When Bitcoin inevitably drops to $45,000 in the next six months and everyone's convinced the cycle is broken, I'll be buying with preserved capital. The HODLers will still be underwater from buying at $100,000, trying to convince themselves that "zoom out" makes the pain go away.

Here's the reality: most people can't execute this strategy. They'll buy at $70,000 because they're scared of missing the bottom. Then they'll watch it drop to $45,000, panic, and sell at a loss. Or they'll refuse to sell at peaks because they're convinced "this time is different" and the price will keep going up forever. Both of those mistakes cost you Bitcoin.

The pattern has repeated three times now with the same basic structure. Maybe this time really is different. Maybe institutional money and ETFs will prevent the traditional 70-80% drawdown. But I'm not betting on it.

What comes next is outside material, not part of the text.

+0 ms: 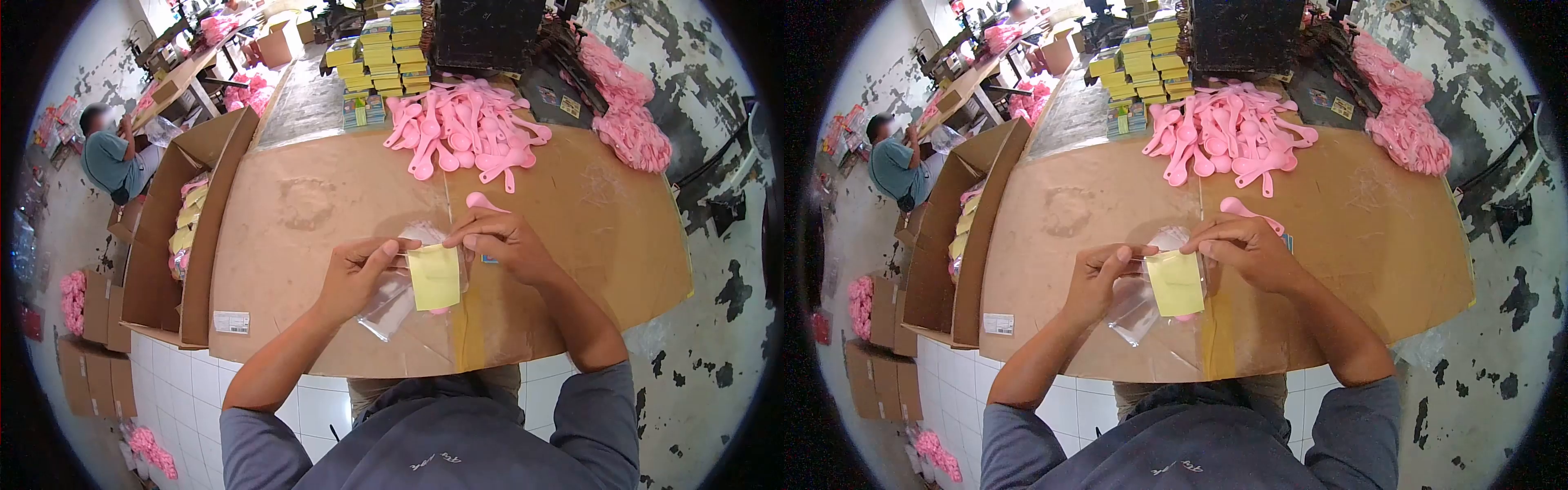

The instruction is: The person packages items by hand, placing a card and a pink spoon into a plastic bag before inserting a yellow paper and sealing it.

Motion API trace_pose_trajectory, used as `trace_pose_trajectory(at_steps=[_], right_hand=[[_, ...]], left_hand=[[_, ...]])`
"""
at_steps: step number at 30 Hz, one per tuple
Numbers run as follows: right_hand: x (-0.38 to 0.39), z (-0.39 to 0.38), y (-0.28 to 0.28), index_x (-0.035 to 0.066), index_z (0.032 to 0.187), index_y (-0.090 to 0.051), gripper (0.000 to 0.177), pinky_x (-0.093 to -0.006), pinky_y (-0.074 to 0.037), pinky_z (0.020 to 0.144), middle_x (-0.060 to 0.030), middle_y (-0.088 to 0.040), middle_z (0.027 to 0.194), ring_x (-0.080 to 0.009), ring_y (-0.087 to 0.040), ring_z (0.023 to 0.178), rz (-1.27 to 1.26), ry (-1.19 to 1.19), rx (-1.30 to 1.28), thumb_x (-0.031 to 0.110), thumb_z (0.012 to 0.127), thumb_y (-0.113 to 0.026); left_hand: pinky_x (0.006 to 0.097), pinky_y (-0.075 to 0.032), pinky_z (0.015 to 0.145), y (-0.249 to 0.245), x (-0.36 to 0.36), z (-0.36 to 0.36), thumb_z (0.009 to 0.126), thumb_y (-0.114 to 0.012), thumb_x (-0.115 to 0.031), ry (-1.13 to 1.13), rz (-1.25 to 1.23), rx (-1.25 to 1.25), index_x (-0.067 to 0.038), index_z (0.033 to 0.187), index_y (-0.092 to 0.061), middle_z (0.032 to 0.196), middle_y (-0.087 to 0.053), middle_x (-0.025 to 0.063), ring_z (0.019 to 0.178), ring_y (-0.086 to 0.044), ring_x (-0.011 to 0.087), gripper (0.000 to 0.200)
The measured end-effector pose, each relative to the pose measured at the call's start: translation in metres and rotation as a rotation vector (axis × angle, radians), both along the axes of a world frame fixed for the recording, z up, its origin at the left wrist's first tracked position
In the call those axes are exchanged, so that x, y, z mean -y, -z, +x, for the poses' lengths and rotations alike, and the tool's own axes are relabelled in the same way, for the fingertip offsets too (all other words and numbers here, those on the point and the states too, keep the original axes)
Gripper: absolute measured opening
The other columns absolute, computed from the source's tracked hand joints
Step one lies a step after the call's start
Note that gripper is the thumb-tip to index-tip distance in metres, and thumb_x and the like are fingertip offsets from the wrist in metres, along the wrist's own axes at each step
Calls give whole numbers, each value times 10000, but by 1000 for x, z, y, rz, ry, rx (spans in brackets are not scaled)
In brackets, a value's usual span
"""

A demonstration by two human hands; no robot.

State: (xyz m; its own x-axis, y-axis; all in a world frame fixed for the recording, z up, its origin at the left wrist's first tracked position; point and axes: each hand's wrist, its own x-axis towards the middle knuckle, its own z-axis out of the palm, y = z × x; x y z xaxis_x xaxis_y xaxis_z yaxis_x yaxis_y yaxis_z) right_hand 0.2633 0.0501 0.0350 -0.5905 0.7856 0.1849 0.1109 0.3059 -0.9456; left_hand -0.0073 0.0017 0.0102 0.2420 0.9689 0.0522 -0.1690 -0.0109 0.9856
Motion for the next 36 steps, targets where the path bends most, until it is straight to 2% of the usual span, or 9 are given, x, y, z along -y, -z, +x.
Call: trace_pose_trajectory(at_steps=[6, 15, 22, 25, 28, 30, 34, 35, 36], right_hand=[[1, -3, 0, -21, 1045, -770, 154, -260, -496, 795, -60, -704, 1034, -121, -636, 931, 48, 22, 104, -6, 913, -691], [5, -5, 2, -33, 1383, -539, 501, -271, -520, 797, -58, -653, 1029, -110, -635, 920, -126, -122, 83, 2, 915, -713], [4, -5, 6, -33, 1369, -529, 489, -275, -537, 831, -70, -658, 1058, -118, -639, 964, -209, -123, -39, -4, 916, -712], [3, -4, -5, -21, 1340, -566, 439, -298, -542, 856, -74, -669, 1101, -126, -648, 996, -173, -111, -49, 26, 927, -709], [-5, 11, -20, 1, 1291, -623, 384, -338, -539, 903, -89, -680, 1146, -171, -662, 1037, 74, 1, 139, 90, 930, -719], [-18, 38, -13, 19, 1260, -658, 368, -367, -532, 934, -106, -680, 1178, -217, -670, 1062, 314, 112, 282, 143, 922, -735], [-28, 80, -10, 30, 1253, -672, 412, -388, -528, 947, -144, -661, 1197, -288, -665, 1070, 501, 264, 576, 201, 890, -767], [-31, 87, -2, 30, 1247, -675, 416, -390, -530, 944, -147, -656, 1191, -291, -664, 1065, 489, 265, 591, 208, 885, -774], [-33, 90, 3, 30, 1242, -677, 420, -393, -531, 941, -149, -651, 1184, -295, -663, 1060, 477, 265, 605, 216, 880, -781]], left_hand=[[269, -584, 787, 5, -1, 5, 999, -679, -93, -4, -1, -81, 10, 1170, -738, 1032, -766, 93, 905, -706, 119, 208], [291, -607, 837, 3, -2, 4, 998, -664, -52, -26, -64, -29, 18, 1235, -694, 1085, -752, 93, 953, -710, 131, 248], [307, -604, 866, -5, 2, 17, 1004, -647, -57, -51, 114, 4, 44, 1320, -611, 1135, -725, 97, 996, -703, 131, 333], [288, -583, 819, -6, -2, -2, 971, -699, -80, 177, -44, -145, 6, 1239, -658, 1109, -728, 90, 999, -702, 146, 284], [299, -587, 782, -29, -6, -23, 981, -688, -85, -37, -163, -239, 8, 1267, -644, 1070, -718, 65, 957, -683, 103, 304], [296, -585, 805, -12, -23, -60, 1029, -635, -172, -317, 161, -108, -6, 1308, -613, 1101, -707, 56, 944, -679, 119, 326], [307, -577, 873, -60, -30, -83, 1082, -541, -294, -802, 349, 562, -12, 1431, -503, 1195, -669, 72, 1037, -671, 155, 450], [338, -571, 861, -52, -33, -86, 1076, -546, -257, -793, 331, 577, -12, 1378, -568, 1153, -689, 84, 987, -684, 180, 390], [339, -564, 857, -39, -36, -85, 1059, -568, -268, -710, 305, 290, -22, 1344, -602, 1148, -697, 78, 974, -683, 184, 377]])
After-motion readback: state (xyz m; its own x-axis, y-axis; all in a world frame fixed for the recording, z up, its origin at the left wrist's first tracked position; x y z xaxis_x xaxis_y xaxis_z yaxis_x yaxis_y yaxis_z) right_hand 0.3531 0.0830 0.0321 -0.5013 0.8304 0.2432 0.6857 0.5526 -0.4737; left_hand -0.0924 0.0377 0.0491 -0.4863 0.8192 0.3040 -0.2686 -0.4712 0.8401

I'm betting on the pattern continuing, because betting against 15 years of history is a lot riskier than following it.

We're mid-crash right now, not at the bottom. If you have the patience to wait until July-October 2026 when Bitcoin is at $45,000-$55,000 and everyone thinks it's over, you'll accumulate 55% more Bitcoin than if you buy today. If you don't have that patience, you'll pay for it.

That's the difference between strategy and emotion. The cycles reward the patient and punish the impatient. I know which side I'm on.